"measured" is the word to look for; say how many lines of the listing below contain it, and nothing else.
--- MATERIAL PROVIDED Enclosed Below ---
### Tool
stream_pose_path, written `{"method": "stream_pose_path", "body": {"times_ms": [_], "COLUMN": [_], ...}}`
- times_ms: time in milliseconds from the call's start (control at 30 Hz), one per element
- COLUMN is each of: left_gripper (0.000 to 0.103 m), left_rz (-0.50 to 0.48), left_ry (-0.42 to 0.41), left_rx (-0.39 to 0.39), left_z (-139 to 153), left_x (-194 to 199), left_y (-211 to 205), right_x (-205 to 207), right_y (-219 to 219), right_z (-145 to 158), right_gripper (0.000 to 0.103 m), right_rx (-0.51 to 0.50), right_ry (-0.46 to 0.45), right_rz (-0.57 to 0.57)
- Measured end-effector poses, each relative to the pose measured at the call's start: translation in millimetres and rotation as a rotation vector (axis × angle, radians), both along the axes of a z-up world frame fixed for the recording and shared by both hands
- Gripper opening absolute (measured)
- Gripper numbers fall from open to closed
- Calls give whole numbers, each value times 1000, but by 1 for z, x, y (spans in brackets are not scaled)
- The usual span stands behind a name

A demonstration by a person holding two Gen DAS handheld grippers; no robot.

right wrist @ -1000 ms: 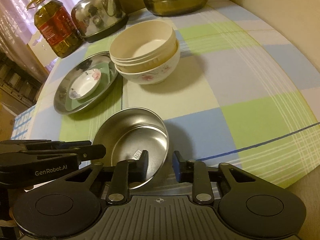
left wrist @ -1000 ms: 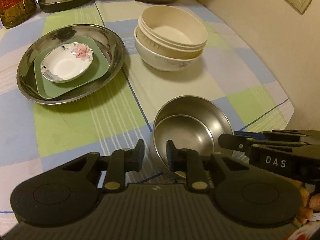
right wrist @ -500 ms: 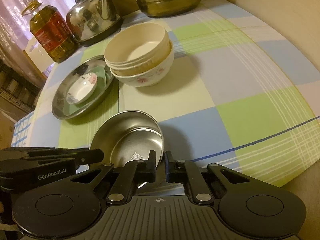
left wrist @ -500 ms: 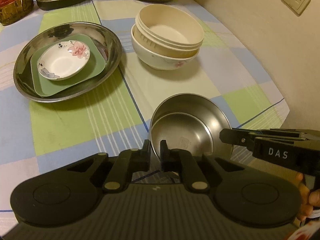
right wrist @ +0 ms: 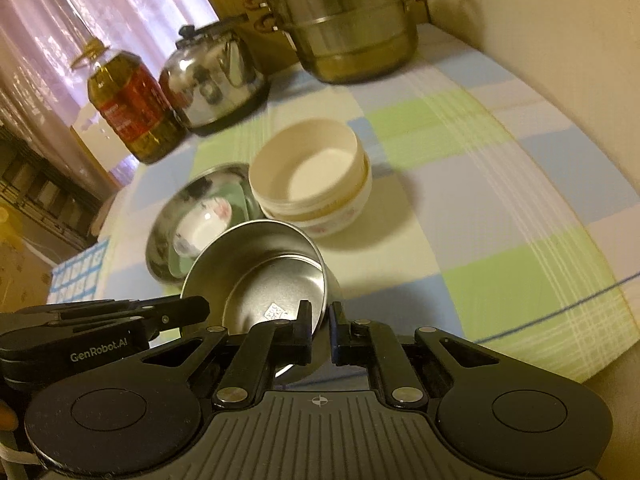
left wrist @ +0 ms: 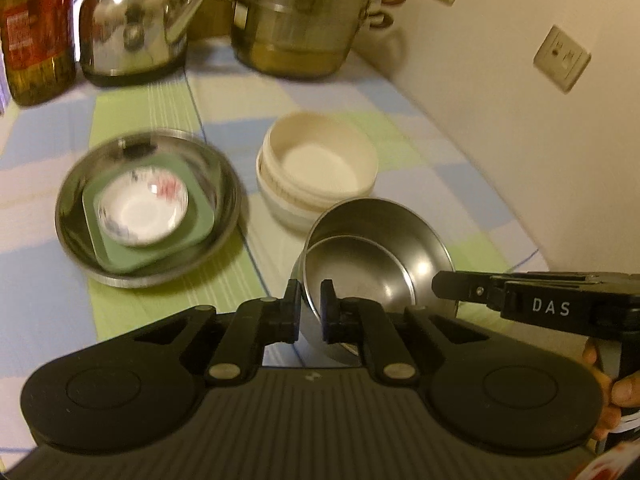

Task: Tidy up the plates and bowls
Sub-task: 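Carry the steel bowl with the right tool onto the cream bowls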

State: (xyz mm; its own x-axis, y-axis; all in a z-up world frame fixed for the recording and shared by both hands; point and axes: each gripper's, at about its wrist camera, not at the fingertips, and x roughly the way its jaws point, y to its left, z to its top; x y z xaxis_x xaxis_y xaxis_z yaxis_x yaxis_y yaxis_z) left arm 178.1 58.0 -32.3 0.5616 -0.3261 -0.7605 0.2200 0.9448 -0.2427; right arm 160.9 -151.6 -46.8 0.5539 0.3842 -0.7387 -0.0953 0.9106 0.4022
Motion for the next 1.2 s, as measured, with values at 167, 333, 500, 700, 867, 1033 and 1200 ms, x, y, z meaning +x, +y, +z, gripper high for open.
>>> {"method": "stream_pose_path", "body": {"times_ms": [167, 333, 500, 700, 867, 1033, 1200], "left_gripper": [8, 8, 8, 8, 8, 8, 8], "left_rz": [4, 5, 8, 15, 21, 27, 28], "left_ry": [-61, -109, -130, -133, -119, -96, -77], "left_rx": [-6, -8, -1, 0, 9, 12, 20], "left_z": [22, 35, 40, 39, 31, 21, 12], "left_x": [22, 46, 73, 98, 112, 121, 126], "left_y": [-2, -5, -11, -14, -15, -15, -18], "right_x": [20, 46, 71, 98, 115, 124, 129], "right_y": [-6, -12, -16, -18, -19, -19, -20], "right_z": [18, 32, 38, 38, 31, 22, 11], "right_gripper": [9, 9, 9, 9, 9, 9, 9], "right_rx": [29, 51, 57, 57, 59, 64, 65], "right_ry": [-30, -53, -65, -72, -71, -65, -45], "right_rz": [-15, -39, -50, -63, -69, -68, -71]}}
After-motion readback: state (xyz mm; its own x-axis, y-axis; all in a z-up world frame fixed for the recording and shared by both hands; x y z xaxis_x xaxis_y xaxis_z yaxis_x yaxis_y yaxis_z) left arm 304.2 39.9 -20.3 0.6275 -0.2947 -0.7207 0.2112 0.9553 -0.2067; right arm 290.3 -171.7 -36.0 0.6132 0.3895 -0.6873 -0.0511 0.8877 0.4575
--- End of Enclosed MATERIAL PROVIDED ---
# RESULT
3